The New START treaty, the last major nuclear arms control agreement between the United States and Russia, has expired as of last Thursday. Now that there are no more major deals on nuclear weapons between the USA and Russia, both countries are free to build as many nukes as they want - not that they weren't in any case. These kinds of agreements often aren't worth the paper they were printed on, especially where Russia is concerned.
As a result of this, it seems more Americans are getting agitated over the possibility of a nuclear exchange between the USA and Russia.

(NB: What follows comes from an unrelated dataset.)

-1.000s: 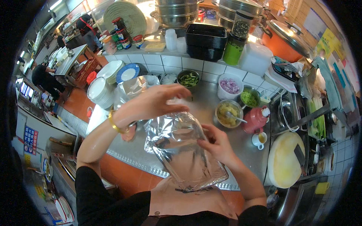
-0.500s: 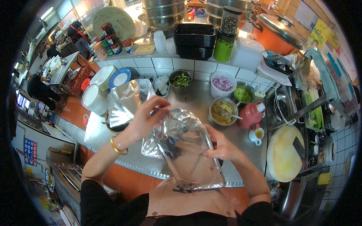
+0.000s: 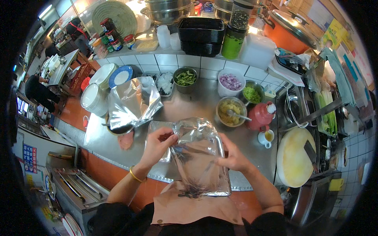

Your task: The person tears off sheets of aluminum foil, folds them into rectangular packets, and places them on a tray. They then wash their hands and pick up a small container of sauce.

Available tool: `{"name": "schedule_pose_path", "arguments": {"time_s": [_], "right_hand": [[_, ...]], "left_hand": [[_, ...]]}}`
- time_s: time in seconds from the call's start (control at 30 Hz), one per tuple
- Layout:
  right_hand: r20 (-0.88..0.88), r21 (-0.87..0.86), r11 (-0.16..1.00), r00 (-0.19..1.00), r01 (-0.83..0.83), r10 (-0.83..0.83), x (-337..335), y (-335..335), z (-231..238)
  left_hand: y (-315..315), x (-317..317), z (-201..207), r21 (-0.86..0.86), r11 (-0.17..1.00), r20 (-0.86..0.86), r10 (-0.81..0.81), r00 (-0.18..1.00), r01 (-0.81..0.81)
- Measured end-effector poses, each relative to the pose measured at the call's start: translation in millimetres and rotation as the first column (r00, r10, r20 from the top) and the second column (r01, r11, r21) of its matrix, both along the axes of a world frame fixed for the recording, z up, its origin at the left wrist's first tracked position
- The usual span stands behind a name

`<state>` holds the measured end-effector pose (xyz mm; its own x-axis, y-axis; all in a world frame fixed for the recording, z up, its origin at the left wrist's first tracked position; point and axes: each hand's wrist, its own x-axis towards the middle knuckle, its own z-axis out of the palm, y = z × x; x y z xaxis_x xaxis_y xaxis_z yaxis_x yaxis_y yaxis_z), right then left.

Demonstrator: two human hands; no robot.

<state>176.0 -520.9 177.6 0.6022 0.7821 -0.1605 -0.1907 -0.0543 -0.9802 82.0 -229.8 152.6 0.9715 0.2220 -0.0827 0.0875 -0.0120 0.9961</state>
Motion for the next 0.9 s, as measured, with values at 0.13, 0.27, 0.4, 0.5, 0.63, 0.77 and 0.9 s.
{"name": "schedule_pose_path", "arguments": {"time_s": [0.13, 0.27, 0.4, 0.5, 0.63, 0.77, 0.9], "right_hand": [[-0.026, -0.024, 1.0, 1.0, 0.015, -0.016, -0.2, -5.9, -16.4], [-0.05, 0.031, 0.994, 0.994, 0.103, -0.101, -6.3, -16.8, -32.4], [-0.047, -0.005, 0.992, 0.991, 0.126, -0.126, -4.1, -25.7, -39.6], [-0.027, -0.033, 0.989, 0.989, 0.142, -0.143, 0.3, -28.4, -41.7], [-0.045, -0.066, 0.982, 0.983, 0.175, -0.178, 0.4, -26.9, -42.1], [-0.039, -0.073, 0.981, 0.982, 0.179, -0.182, -3.2, -22.9, -37.7], [-0.026, -0.06, 0.978, 0.979, 0.2, -0.202, -7.4, -25.3, -32.7]], "left_hand": [[-1.5, 15.7, -0.2, -0.169, 0.984, -0.116, -0.069, 0.991, 0.049], [-10.9, 28.3, -10.2, -0.068, 0.995, -0.171, -0.087, 0.981, 0.077], [-9.0, 44.8, -20.8, -0.129, 0.983, -0.207, -0.158, 0.966, 0.133], [-6.0, 58.1, -16.8, -0.03, 0.964, -0.203, -0.265, 0.942, 0.265], [-12.2, 76.1, 3.8, 0.527, 0.822, 0.183, -0.358, 0.916, 0.216], [-33.6, 84.7, 16.4, 0.371, 0.759, 0.393, -0.65, 0.65, 0.535], [-48.0, 78.8, 11.0, 0.297, 0.671, 0.146, -0.735, 0.662, 0.679]]}}
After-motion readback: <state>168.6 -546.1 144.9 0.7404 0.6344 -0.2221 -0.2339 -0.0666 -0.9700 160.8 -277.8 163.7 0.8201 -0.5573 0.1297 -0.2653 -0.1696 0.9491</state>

I find that unlikely, but that's just me; plenty of Americans seem to disagree, according to a new Issues & Insights/TIPP poll.
Americans have lived with the threat of nuclear war for more than seven decades, yet the deadly weapons get little serious attention outside of wonky policy circles. But, as a major U.S.-Russia nuclear weapons agreement expires and nuclear talks with Iran continue, most Americans show real concern about the threat of nuclear war, the latest I&I/TIPP poll shows.
My friend, fellow veteran and colleague streiff covered the demise of that treaty:
Read More: The New START Treaty Violated All 'America First' Principles and It Needs to Die
Nobody wants to see Russia and the United States tossing hot rocks at one another, and such an exchange between the USA and Russia, or the USA and China, or the USA against All of the Above, has the potential to be a civilization-ending event. If everyone just starts launching, if the arsenals are empty and 20-30-megaton crowd-pleasers start dropping on major cities and strategic targets, there may be few survivors. Of course, in 10-20 million years, things will be back to whatever passes for normal, most of the signs of the exchange will be gone, and humans will probably be gone, too.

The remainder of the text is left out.